[Extracted data entries]
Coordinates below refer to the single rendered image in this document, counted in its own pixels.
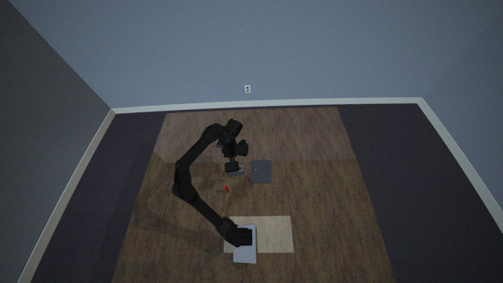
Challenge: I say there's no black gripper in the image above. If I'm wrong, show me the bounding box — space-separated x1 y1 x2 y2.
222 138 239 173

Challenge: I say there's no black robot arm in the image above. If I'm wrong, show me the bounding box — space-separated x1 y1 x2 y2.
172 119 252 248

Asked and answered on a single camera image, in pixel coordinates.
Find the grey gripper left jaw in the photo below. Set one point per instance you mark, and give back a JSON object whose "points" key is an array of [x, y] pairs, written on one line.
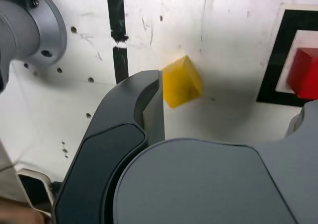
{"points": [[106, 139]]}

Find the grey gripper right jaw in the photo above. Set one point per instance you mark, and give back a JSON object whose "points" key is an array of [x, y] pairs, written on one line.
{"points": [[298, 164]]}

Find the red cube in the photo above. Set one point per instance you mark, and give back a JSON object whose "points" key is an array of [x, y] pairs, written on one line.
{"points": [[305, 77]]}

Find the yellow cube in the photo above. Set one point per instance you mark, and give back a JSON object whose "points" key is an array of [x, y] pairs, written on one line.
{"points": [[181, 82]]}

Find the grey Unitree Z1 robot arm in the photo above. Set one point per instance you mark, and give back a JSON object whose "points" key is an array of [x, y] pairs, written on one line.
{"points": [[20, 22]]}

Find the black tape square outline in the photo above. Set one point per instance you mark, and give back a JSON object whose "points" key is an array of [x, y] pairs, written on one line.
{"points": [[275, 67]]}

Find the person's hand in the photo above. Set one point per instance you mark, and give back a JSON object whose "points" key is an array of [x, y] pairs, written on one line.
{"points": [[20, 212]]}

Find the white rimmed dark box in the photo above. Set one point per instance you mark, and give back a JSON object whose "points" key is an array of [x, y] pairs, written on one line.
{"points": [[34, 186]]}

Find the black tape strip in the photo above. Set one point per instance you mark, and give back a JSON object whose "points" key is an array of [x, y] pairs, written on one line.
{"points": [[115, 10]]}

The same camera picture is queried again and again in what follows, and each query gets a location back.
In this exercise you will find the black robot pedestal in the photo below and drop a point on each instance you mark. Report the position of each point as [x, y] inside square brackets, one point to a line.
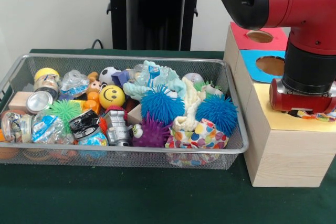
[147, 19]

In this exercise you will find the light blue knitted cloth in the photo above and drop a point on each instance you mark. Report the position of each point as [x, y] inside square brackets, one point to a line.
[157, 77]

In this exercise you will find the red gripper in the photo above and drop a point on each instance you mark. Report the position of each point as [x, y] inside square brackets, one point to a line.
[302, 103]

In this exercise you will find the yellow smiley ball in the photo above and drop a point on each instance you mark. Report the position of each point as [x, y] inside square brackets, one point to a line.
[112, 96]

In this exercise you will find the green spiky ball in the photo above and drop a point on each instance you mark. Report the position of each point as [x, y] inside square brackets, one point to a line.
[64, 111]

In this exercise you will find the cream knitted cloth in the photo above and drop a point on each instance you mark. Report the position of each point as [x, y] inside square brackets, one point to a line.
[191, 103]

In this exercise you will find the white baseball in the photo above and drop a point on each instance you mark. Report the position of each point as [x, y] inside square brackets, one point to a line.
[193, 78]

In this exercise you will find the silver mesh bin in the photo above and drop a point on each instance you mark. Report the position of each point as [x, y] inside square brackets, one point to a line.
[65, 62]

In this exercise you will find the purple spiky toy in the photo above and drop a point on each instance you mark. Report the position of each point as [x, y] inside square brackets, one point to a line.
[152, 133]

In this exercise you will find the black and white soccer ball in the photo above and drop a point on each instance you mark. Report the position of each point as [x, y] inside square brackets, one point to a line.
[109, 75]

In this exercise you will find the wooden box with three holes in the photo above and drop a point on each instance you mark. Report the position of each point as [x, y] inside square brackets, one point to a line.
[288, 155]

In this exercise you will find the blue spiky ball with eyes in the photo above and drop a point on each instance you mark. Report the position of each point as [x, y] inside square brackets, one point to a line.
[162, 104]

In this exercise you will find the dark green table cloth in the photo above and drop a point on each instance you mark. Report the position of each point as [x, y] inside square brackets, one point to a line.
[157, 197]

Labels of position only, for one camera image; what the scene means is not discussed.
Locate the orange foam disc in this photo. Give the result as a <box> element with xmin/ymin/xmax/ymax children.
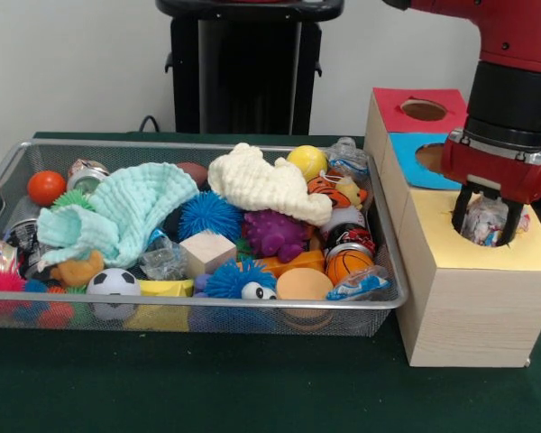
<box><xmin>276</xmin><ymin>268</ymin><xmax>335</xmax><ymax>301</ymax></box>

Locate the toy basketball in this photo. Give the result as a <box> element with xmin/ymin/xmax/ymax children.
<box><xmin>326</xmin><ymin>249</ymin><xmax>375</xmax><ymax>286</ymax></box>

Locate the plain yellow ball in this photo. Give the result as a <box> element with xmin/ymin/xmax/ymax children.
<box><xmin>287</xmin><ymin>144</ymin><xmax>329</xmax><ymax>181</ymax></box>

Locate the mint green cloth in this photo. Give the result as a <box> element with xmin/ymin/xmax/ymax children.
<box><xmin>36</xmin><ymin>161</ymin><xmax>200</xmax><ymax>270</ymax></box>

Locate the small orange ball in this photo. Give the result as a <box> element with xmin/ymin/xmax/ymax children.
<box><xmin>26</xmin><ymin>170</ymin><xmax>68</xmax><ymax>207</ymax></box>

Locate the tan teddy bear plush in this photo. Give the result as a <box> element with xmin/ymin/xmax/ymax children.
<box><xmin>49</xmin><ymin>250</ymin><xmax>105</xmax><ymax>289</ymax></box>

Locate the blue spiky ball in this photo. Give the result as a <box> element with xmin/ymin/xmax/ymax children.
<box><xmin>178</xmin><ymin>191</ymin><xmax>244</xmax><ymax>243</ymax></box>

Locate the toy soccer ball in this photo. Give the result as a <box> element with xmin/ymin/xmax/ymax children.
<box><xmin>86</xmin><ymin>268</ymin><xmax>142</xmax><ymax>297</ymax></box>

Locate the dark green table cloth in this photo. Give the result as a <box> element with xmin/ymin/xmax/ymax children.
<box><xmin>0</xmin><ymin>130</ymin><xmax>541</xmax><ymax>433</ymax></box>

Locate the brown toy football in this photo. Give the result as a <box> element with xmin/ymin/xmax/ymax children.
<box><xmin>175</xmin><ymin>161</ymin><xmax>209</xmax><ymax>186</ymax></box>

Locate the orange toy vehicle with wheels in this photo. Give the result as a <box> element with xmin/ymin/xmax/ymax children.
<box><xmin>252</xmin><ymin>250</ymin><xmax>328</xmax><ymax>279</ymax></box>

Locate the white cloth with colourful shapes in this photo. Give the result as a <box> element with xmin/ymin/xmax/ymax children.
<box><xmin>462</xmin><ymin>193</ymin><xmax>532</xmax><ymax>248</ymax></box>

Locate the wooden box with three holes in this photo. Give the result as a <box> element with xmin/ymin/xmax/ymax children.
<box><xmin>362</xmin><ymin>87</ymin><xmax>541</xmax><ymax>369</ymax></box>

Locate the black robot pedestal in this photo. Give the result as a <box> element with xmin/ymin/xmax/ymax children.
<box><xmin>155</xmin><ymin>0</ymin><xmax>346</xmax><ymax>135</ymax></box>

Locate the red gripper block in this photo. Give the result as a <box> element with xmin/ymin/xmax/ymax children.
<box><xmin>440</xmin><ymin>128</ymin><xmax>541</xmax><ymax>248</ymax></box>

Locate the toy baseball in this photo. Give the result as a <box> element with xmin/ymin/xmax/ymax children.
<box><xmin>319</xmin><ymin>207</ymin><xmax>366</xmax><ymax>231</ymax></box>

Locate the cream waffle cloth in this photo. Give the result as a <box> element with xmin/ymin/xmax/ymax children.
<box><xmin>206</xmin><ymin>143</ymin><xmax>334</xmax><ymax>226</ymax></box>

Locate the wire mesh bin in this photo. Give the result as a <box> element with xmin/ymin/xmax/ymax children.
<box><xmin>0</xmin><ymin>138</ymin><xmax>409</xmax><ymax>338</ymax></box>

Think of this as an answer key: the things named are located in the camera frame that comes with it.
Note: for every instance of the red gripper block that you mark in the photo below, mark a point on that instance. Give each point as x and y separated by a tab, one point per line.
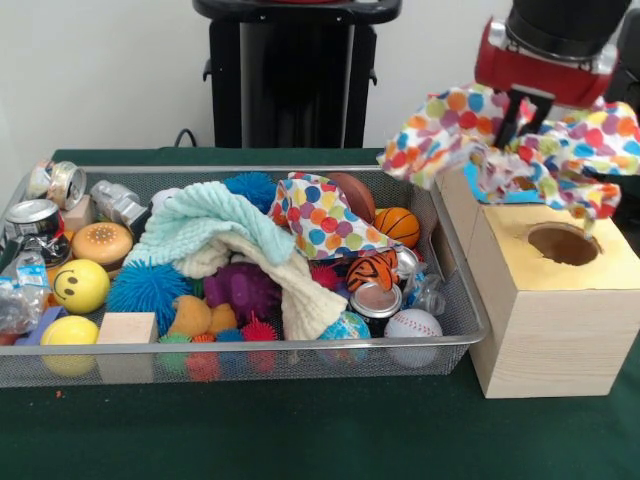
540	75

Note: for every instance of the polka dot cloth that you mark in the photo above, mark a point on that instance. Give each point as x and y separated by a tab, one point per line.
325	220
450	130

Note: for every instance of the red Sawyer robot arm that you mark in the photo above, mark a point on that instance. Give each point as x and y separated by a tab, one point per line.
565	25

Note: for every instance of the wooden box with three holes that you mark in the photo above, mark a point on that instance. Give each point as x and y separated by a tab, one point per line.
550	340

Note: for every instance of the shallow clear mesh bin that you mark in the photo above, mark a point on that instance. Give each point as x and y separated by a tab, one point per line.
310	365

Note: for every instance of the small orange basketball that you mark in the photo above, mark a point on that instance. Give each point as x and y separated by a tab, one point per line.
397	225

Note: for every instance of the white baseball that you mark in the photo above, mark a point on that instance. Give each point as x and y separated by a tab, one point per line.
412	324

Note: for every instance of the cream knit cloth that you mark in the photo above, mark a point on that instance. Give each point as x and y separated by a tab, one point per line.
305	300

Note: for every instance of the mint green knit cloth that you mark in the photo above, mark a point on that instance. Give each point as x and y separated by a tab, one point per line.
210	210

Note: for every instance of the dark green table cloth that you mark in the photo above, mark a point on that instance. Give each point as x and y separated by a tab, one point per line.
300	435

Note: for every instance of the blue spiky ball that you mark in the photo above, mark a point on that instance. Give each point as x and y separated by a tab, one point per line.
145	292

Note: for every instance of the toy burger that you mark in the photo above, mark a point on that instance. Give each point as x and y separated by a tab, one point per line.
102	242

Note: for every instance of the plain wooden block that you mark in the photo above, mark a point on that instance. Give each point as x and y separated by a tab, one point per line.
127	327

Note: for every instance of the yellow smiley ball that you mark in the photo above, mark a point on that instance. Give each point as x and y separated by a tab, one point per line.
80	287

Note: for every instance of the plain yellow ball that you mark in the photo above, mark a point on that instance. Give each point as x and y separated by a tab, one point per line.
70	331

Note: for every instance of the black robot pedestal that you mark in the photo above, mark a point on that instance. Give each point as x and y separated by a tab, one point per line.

--- What is required ---
Copy all lines of the preceding data that hold the word "camera".

--- Answer section ---
Asked and answered on a single camera image, in pixel coordinates.
The same camera picture is queried again and again in what follows, and each query gets a location back.
Labels of position only, for one camera image; what the scene means is not discussed.
Think of this as an answer key: the things named are located in the camera frame that comes with it.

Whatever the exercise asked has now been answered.